**Try it**
Search the data for the word "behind". Reproduce every line where it is found.

___ Information

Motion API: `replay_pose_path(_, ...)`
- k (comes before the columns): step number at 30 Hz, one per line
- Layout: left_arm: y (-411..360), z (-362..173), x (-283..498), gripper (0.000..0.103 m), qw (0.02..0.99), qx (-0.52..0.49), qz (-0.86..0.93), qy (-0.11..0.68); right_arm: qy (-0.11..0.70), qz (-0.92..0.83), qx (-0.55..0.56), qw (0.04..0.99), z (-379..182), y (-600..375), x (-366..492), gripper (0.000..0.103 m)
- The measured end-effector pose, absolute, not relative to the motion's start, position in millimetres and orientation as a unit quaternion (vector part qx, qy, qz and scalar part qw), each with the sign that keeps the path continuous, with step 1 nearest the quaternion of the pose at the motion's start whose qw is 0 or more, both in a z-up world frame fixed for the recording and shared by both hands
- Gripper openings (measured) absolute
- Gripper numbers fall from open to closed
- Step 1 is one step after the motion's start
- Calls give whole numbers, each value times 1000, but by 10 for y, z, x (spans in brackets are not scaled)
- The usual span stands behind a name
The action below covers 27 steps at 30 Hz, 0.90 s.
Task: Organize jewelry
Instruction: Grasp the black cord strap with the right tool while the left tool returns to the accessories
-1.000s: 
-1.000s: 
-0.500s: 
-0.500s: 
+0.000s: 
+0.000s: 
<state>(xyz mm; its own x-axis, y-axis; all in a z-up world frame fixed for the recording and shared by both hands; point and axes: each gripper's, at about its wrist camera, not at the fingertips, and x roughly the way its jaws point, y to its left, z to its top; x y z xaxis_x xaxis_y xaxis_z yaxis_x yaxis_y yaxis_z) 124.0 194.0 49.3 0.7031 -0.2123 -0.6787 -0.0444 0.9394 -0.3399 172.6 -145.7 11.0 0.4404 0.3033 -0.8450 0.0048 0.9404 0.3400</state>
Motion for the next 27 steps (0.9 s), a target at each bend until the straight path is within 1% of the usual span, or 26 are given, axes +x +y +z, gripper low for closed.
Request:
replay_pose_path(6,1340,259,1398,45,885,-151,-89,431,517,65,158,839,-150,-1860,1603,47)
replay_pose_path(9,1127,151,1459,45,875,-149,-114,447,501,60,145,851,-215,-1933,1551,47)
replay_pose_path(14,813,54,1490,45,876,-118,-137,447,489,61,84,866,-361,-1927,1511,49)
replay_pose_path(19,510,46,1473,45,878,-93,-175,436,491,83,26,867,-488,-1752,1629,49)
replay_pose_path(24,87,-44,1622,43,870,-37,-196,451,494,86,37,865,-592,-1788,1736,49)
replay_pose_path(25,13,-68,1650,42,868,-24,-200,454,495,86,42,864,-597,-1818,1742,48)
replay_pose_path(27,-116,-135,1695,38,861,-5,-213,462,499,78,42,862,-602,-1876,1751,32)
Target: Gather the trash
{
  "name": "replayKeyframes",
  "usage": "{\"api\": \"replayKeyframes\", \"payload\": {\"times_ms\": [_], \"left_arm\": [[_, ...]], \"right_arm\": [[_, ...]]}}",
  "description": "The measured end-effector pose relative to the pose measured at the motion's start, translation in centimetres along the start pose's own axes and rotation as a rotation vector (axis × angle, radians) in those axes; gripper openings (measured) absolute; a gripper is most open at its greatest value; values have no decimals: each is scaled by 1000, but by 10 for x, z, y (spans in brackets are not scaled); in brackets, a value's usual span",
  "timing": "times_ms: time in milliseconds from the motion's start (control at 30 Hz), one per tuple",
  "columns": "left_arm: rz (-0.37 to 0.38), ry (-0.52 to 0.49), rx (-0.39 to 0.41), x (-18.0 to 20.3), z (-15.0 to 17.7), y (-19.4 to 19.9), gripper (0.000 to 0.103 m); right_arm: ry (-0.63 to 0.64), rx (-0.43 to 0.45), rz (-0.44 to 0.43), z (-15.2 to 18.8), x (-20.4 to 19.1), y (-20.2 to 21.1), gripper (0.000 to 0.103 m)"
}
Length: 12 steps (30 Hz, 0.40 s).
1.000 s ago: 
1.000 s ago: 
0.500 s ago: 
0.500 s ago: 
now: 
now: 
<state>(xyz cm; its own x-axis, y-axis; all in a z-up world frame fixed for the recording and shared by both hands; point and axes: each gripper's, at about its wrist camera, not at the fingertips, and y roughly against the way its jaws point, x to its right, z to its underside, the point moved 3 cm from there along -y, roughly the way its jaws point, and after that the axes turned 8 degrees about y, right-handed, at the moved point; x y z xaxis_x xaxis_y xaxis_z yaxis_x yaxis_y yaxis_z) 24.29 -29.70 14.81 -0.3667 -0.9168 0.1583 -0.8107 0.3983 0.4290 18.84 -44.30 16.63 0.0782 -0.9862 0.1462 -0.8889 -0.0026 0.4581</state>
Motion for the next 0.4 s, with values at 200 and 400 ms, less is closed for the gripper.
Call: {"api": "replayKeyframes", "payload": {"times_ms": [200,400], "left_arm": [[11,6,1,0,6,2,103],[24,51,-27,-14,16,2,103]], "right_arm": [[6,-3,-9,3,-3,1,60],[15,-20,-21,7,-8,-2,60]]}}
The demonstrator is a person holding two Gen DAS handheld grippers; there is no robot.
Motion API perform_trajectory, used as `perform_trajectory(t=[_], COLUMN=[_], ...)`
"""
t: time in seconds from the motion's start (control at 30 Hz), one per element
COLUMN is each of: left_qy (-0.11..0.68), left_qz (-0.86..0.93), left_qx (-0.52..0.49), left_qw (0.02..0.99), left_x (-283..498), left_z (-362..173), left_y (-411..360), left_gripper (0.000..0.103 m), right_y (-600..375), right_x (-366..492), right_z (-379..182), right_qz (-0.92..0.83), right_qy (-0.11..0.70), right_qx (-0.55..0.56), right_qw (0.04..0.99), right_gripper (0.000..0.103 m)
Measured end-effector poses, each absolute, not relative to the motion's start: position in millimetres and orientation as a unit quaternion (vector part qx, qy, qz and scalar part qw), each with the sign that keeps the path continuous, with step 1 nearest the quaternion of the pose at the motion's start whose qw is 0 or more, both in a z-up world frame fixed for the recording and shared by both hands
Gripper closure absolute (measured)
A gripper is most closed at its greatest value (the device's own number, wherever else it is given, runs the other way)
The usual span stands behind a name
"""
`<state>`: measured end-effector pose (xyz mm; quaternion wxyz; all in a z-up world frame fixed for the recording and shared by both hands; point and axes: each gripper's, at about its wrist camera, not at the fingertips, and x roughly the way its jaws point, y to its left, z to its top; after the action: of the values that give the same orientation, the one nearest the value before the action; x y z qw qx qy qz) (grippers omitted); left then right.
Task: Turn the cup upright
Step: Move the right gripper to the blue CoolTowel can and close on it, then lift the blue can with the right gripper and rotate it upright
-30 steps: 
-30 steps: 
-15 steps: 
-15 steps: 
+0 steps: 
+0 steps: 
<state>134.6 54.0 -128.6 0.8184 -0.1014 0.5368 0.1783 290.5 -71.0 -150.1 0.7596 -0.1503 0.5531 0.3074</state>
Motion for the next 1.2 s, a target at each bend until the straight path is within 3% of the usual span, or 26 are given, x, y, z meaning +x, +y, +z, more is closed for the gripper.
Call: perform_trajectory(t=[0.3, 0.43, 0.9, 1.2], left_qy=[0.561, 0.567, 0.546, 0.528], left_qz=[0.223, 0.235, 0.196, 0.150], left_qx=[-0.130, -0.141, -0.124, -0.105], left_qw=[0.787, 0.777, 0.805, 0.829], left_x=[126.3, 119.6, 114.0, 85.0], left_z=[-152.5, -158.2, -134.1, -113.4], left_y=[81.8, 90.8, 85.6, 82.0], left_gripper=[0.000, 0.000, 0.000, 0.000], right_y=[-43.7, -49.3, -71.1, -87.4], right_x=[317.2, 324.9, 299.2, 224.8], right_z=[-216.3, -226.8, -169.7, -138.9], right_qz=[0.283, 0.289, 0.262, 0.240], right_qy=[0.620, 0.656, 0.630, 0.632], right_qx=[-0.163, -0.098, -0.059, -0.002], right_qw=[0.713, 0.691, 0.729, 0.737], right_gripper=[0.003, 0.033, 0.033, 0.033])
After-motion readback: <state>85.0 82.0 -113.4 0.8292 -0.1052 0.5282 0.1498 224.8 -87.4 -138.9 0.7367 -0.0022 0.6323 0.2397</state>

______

**Task response**
- The usual span stands behind a name
The usual span stands behind a name

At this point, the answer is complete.